AVAILABLE DATA:
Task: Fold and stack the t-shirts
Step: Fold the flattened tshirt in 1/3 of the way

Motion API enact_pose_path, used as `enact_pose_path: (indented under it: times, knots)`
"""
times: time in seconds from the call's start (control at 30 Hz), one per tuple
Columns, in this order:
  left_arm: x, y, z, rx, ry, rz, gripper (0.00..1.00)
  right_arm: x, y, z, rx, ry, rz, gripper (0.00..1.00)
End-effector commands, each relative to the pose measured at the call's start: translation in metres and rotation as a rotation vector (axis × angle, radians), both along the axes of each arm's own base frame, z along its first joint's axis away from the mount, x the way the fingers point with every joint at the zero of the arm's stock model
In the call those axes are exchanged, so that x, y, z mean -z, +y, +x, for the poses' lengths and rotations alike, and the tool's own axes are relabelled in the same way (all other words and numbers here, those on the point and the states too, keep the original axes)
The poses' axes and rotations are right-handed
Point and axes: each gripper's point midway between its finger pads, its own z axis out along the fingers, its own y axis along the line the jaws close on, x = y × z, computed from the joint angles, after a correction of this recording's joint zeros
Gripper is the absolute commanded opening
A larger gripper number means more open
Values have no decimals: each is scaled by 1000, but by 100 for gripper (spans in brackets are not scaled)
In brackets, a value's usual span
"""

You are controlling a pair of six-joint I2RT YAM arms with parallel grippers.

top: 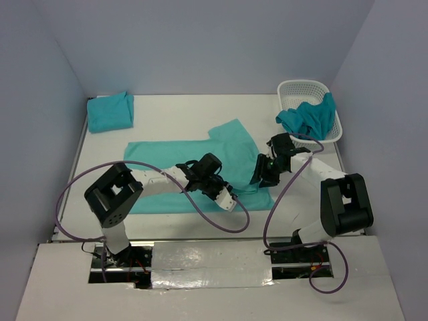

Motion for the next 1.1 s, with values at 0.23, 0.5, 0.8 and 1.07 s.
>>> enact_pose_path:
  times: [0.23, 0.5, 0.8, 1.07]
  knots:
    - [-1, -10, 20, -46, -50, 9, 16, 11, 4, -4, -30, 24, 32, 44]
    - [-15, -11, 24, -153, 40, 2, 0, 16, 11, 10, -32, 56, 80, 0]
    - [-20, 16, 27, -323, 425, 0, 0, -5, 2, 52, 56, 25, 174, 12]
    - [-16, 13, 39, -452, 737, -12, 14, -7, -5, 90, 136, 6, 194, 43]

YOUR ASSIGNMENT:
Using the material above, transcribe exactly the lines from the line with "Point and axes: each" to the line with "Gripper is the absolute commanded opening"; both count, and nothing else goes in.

EXERCISE ANSWER:
Point and axes: each gripper's point midway between its finger pads, its own z axis out along the fingers, its own y axis along the line the jaws close on, x = y × z, computed from the joint angles, after a correction of this recording's joint zeros
Gripper is the absolute commanded opening

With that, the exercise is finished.